Pemateri juga menjelaskan berbagai jenis peralatan dan fasilitas yang terdapat di platform offshore, mulai dari boat landing, cellar deck, mezzanine, hingga upper weather deck. Pada area tersebut terdapat berbagai sistem seperti pig launcher, gas lift scrubber, booster compressor, generator, hingga X-mas tree yang berfungsi mendukung proses produksi minyak dan gas.

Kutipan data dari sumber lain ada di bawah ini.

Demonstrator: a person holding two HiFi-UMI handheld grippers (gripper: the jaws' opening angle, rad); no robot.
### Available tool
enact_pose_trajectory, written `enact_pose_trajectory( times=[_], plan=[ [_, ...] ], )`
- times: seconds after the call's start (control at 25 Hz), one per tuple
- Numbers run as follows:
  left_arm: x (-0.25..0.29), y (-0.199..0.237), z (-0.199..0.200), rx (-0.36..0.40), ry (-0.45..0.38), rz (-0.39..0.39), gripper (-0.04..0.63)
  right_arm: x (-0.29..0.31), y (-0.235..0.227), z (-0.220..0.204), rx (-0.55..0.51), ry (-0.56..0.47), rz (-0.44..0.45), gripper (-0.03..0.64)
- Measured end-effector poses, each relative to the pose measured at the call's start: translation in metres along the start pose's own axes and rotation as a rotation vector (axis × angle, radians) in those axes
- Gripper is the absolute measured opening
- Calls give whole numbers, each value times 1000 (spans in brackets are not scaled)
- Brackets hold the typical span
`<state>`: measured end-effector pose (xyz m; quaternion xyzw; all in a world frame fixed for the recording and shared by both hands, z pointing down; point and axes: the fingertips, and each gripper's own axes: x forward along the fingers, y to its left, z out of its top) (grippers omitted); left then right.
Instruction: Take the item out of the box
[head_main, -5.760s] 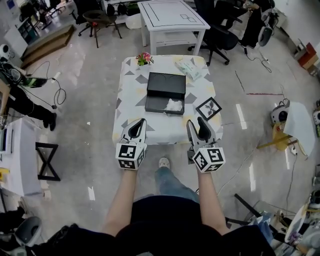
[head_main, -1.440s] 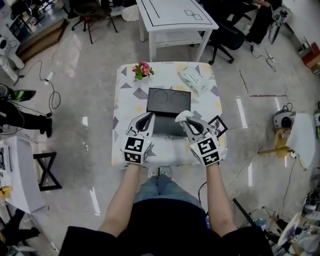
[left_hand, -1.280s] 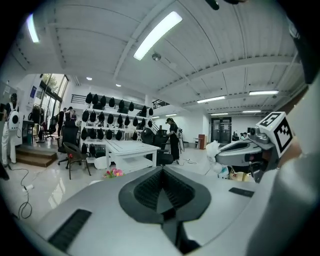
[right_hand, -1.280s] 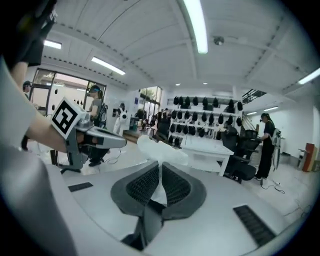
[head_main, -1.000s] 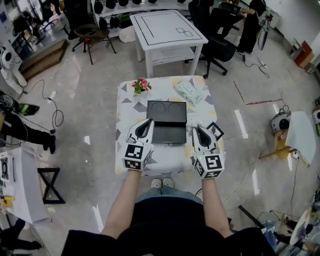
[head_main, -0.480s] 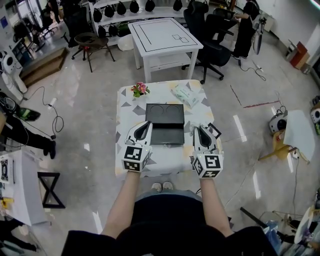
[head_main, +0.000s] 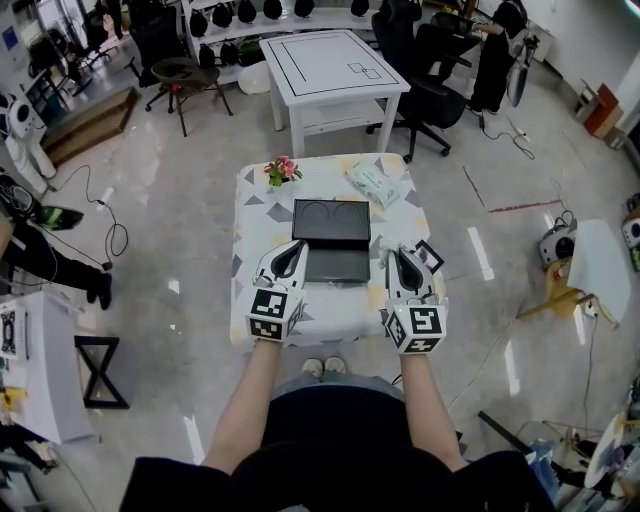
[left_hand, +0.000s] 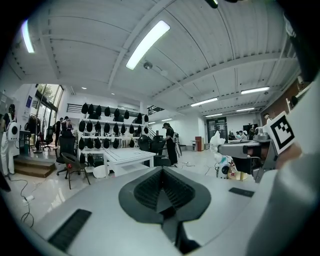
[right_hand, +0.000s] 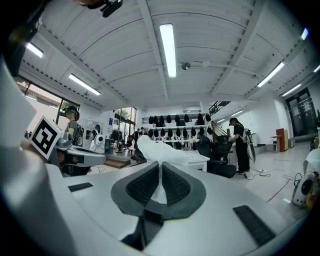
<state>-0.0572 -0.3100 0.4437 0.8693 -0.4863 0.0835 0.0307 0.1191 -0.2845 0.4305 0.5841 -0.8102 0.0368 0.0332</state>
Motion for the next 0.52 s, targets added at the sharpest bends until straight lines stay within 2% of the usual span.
enact_pose_trajectory(
  times=[0.52],
  plan=[
    [2,2,-4,-7,8,-5,20,4,0,-2,-3,13,-4,21]
  ],
)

Selain itu, dijelaskan pula bahwa beberapa platform telah menggunakan solar panel sebagai supporting system untuk menjaga suplai daya pada safety system apabila genset mengalami gangguan.
Materi kemudian dilanjutkan dengan pembahasan mengenai sistem kerja offshore yang berlangsung selama 24 jam menggunakan shift siang dan malam dengan pola kerja 14 hari on dan 14 hari off. Pemateri juga menjelaskan berbagai jenis kompetensi dan sertifikasi yang diperlukan di industri offshore, seperti Basic Safety Training, well control, ANT, ATT, serta berbagai sertifikasi nasional maupun internasional lainnya.
Pada sesi tanya jawab, peserta mengajukan berbagai pertanyaan mengenai proses produksi offshore, pengeboran minyak, proses sementing, hingga pengolahan dry gas dan wet gas. Dijelaskan bahwa proses produksi dilakukan langsung di area offshore menggunakan instalasi dan jalur pipa bawah laut yang mengalirkan hasil produksi menuju darat. Dalam proses pengeboran digunakan water based mud dengan treatment tertentu untuk mencapai specific gravity yang dibutuhkan selama operasi.
Diskusi juga membahas tantangan pengolahan cadangan gas dengan kandungan CO₂ tinggi seperti di Natuna Timur, penggunaan solar panel di platform offshore, hingga peran services company seperti Halliburton, SLB, dan El Nusa dalam kegiatan drilling maupun cementing. Selain itu, dijelaskan pula mengenai penggunaan Blowout Preventer (BOP), sistem kontrol tekanan tinggi hingga 5000 psi, serta pentingnya pengujian berkala untuk mencegah potensi kebocoran gas pada operasi pengeboran.
Dengan diadakannya Kuliah Umum HMTK 2026 ini, diharapkan mahasiswa Teknik Kimia UNS dapat memahami pentingnya penerapan process safety dalam industri proses serta memperoleh gambaran nyata mengenai sistem operasional dan keselamatan kerja pada industri migas offshore. Kegiatan ini juga diharapkan dapat menambah wawasan mahasiswa terkait tantangan dunia industri sekaligus mempersiapkan mereka untuk menghadapi lingkungan kerja profesional yang menuntut kompetensi teknis, kemampuan problem solving, dan kesadaran keselamatan yang tinggi.